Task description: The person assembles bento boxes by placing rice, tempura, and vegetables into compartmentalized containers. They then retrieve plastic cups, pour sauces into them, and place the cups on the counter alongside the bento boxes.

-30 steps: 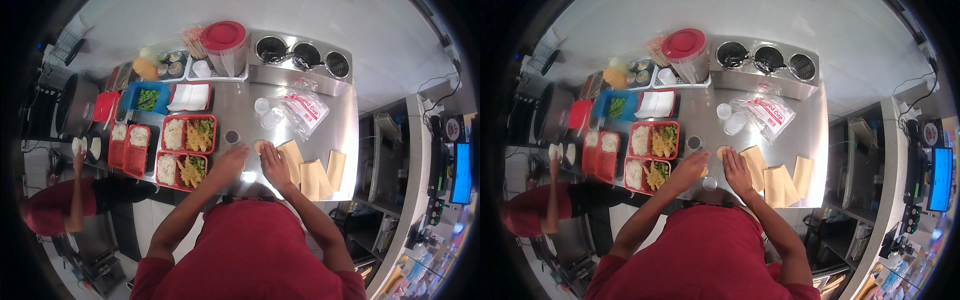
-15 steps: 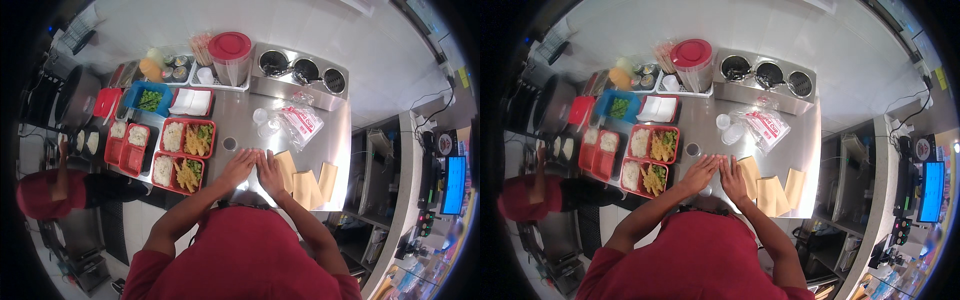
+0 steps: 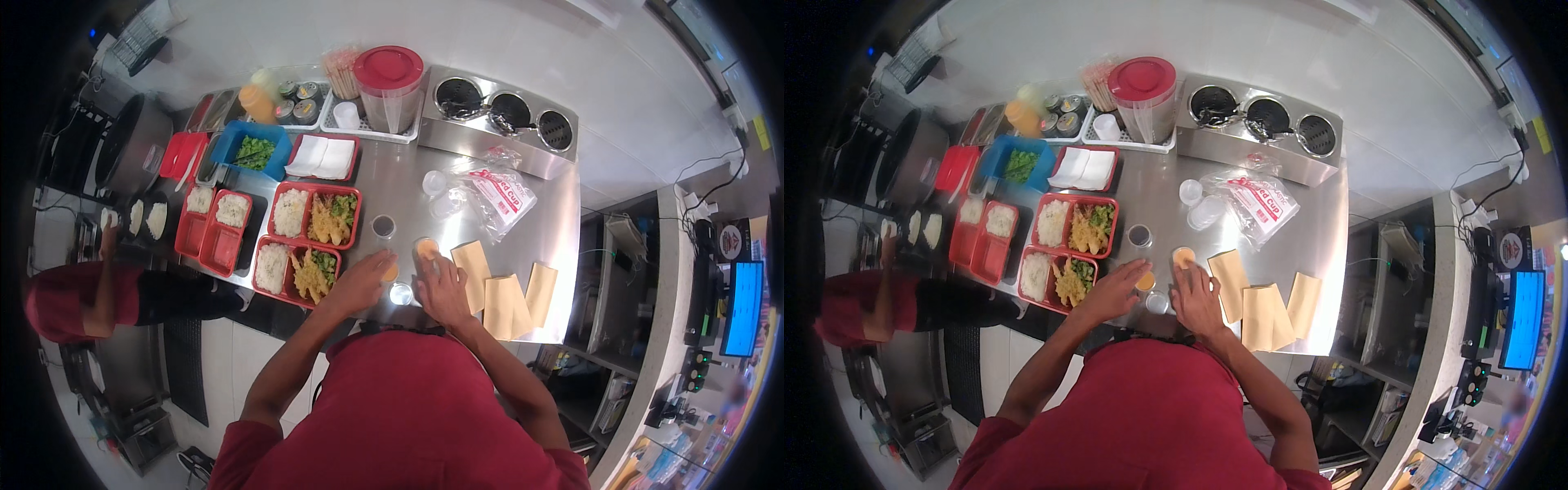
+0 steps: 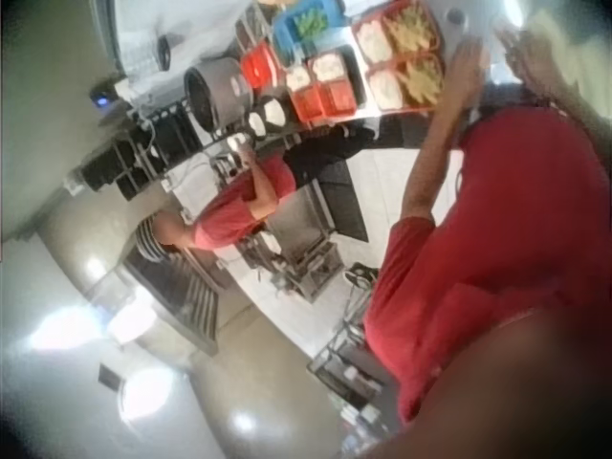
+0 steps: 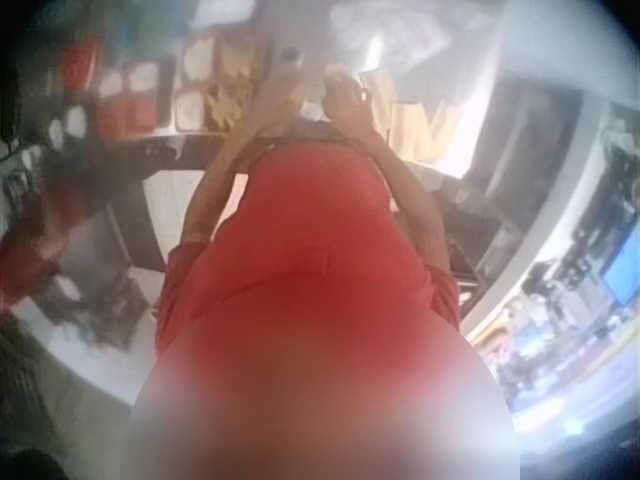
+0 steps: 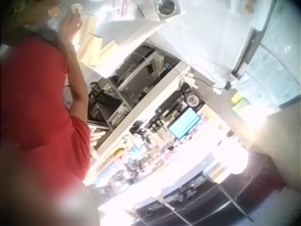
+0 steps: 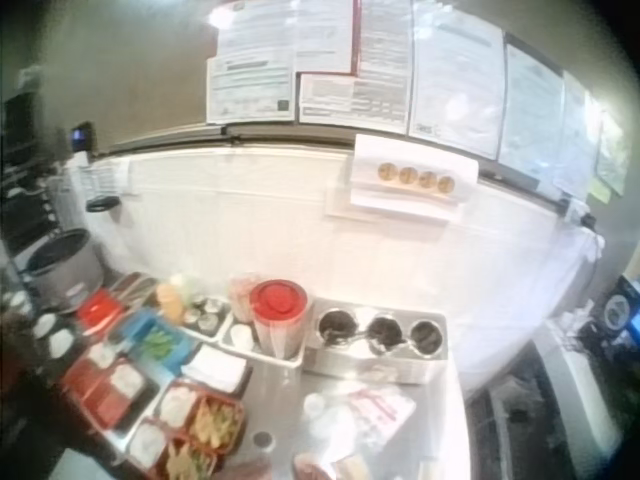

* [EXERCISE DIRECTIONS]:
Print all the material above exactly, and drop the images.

* [RESPONSE BELOW]:
Task description: The person assembles bento boxes by placing rice, tempura, and vegetables into compartmentalized containers. They then retrieve plastic cups, pour sauces into them, and place the cups on the counter alongside the bento boxes.

-30 steps: 
-15 steps: 
+0 steps: 
+0 steps: 
+0 steps: 
+0 steps: 
+0 steps: 

The exercise is done; no more work remains.